Los restos de Adrián fueron identificados en fosas clandestinas vinculadas al centro clandestino La Perla, en Córdoba. Su hermano Carlos relató cómo recibió la noticia y el impacto emocional que atraviesa la familia tras casi cinco décadas
17:00 | Jueves 14 de Mayo de 2026 | La Rioja, Argentina | Fenix Multiplataforma
En diálogo con Fénix, el músico riojano Carlos Ferreyra contó que la noticia llegó a través de su sobrino Ernesto, hijo de Adrián José Ferreyra, secuestrado durante la última dictadura militar junto a su esposa María del Carmen Pietri en marzo de 1976 en la localidad cordobesa de Media Naranja.
Carlos relató que Ernesto recibió un llamado desde el Juzgado Federal de Córdoba convocándolo a una audiencia de notificación vinculada a la causa por la desaparición de su padre. “Me llamó y me dijo: ‘Tío, ¿estás parado? Sentate’. Ahí ya imaginé lo que era”, recordó.
Según contó, el joven insistió para que desde el juzgado le confirmaran si se trataba de la identificación de restos y finalmente recibió una respuesta afirmativa, aunque con pedido de reserva hasta la audiencia oficial. “Llorábamos de alegría y de tristeza al mismo tiempo”, expresó Carlos.
Ferreyra recordó además que María del Carmen Pietri estaba embarazada de nueve meses al momento del secuestro y fue liberada al día siguiente. El hijo de ambos nació el 9 de abril de 1976 y nunca pudo conocer a su padre.
El músico explicó que viajó inmediatamente a Córdoba para acompañar a su sobrino y participar de la audiencia judicial donde se confirmó oficialmente la identificación realizada por el Equipo Argentino de Antropología Forense.
Durante la entrevista, reflexionó sobre el horror vivido durante la dictadura y aseguró que “los desaparecidos son fragmentos”. “No son solamente huesos o restos. Son historias partidas, memorias reconstruidas de a pedacitos”, manifestó.
También contó que con el paso de las horas comenzaron a aparecer antiguos compañeros de escuela, amigos y conocidos de Adrián que aportaron nuevos recuerdos y anécdotas sobre su vida. “Cada persona suma algo más para que Ernesto pueda conocer quién era su padre”, señaló.
Ferreyra destacó especialmente el cariño que todavía conserva la comunidad riojana hacia su hermano, quien integró la primera promoción del colegio Pío XII antes de trasladarse a Córdoba para estudiar Psicología y militar en el Partido Revolucionario de los Trabajadores (PRT).

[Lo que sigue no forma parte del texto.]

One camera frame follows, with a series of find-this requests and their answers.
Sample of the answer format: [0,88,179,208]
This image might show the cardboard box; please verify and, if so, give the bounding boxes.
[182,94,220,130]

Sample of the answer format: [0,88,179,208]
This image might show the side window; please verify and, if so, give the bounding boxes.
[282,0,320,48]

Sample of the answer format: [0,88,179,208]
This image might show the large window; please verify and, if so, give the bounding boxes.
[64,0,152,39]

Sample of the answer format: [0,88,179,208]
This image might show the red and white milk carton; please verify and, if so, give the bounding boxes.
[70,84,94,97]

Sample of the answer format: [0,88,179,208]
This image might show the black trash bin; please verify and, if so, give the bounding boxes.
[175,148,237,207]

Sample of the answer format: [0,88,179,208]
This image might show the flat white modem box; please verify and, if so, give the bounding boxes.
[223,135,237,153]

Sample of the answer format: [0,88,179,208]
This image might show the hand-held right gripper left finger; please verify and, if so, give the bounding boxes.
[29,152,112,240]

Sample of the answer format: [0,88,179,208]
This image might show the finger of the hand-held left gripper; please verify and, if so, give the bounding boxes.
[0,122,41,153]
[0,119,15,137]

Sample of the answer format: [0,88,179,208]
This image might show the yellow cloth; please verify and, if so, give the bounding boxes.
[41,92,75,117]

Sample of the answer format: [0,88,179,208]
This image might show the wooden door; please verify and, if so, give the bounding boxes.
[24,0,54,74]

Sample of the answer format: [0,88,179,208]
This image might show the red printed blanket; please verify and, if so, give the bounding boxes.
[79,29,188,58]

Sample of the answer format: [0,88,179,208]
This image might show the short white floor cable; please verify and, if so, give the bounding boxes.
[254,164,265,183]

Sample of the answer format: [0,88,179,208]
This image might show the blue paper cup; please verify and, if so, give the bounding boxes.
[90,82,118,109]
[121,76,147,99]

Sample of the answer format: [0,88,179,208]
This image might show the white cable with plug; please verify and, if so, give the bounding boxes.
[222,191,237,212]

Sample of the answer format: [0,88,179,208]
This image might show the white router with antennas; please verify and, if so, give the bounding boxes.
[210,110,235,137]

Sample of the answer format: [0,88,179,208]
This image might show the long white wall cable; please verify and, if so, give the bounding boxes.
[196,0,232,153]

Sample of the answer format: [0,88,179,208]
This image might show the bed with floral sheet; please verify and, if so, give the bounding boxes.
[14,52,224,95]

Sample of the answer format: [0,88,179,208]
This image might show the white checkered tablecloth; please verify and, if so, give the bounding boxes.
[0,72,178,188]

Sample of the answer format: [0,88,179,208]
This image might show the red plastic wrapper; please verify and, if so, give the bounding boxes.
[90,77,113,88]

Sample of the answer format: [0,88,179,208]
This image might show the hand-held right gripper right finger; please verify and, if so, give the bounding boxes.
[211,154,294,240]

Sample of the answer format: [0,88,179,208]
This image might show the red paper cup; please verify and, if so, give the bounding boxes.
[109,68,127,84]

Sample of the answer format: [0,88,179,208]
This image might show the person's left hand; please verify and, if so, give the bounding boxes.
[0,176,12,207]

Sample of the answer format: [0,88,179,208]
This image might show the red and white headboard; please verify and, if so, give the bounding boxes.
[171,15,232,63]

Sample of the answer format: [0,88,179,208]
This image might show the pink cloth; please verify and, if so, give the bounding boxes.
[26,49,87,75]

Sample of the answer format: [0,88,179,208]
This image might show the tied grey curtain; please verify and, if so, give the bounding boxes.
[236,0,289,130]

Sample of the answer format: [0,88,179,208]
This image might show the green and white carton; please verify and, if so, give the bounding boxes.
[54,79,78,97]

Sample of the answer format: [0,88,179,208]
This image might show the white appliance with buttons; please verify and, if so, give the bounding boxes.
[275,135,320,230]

En otro tramo de la entrevista, cuestionó duramente la violencia ejercida durante aquellos años y pidió mantener viva la memoria de las víctimas. “Hay restos que son apenas un diente o una falange. Eso muestra el nivel de horror que existió”, expresó conmovido.
Finalmente, sostuvo que la identificación representa un momento profundamente movilizador para toda la familia y una forma de reparación después de tantos años de incertidumbre.